Ты можешь представить себе мое удивление при виде этих двух женщин, здесь, где ничего подобного я не ожидал встретить, здесь, где они казались каким-то фантастическим явлением. Осанка, наряд, — все в них изображало существ из другого мира. Представь себе две пальмы на полесских болотах; такими мне показались эти две женщины у пана конюшего. Я вошел и окаменел от удивления, но скоро опомнился, когда дед стал представлять меня:
— Мой внук, Юрий Сумин; пани Лацкая, панна Ирина З…

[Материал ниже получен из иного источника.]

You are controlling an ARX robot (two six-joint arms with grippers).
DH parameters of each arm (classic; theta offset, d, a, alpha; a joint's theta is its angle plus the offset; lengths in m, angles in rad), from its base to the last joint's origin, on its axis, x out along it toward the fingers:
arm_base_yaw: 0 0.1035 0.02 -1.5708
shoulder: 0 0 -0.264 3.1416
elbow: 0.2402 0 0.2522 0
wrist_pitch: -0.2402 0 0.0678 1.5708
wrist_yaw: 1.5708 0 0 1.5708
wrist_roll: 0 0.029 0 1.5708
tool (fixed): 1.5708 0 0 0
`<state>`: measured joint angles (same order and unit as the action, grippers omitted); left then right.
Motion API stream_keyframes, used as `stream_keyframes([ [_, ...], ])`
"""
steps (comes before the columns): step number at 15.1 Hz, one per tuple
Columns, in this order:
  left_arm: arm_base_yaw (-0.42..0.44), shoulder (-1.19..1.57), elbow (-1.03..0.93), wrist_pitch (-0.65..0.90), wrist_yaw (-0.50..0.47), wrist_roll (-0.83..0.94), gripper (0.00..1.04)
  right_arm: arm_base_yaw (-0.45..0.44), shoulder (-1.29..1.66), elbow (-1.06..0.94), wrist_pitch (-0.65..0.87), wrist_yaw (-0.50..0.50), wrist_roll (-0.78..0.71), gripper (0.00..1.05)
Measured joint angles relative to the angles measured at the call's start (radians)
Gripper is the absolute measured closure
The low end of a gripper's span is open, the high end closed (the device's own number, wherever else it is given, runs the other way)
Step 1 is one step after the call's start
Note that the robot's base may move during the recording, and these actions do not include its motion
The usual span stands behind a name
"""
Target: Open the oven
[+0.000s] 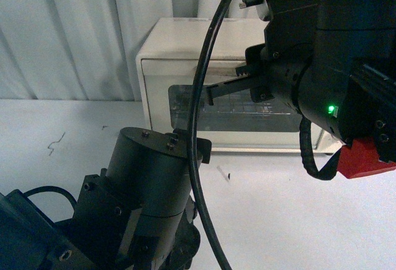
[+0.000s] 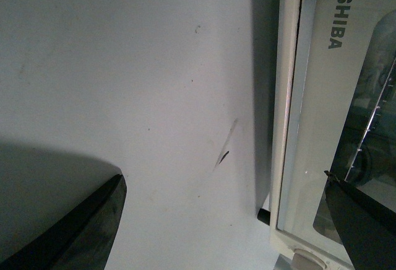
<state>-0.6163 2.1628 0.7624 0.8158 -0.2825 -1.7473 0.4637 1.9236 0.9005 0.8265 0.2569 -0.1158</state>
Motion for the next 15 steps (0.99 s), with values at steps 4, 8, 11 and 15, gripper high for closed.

С панною Ириной, насколько я заметил, конюший был в самых дружественных отношениях.
Мы обменялись с ней взглядами, в которых выражалось то немое приветствие, по которому можно было судить о дальнейших наших отношениях. Злой, недовольный своим положением, и скорым отъездом неизвестно куда, я пришел в отчаяние, и впал в странное расположение духа: я сделался язвителен, насмешлив и пренебрегал всеми, начиная с хозяина. Обе дамы сначала смотрели на меня как на дикого зверя; им казалось странным видеть в глубоком Полесье существо с интеллигентной наружностью. Дед мой подходил то к одной, то к другой даме, но с особенной отцовской, или лучше сказать, материнской заботливостью суетился около панны Ирины: то придвигал, то отодвигал ее стул, сам подносил ей воду, всматривался в нее, по выражению простого народа, как в чудотворную икону.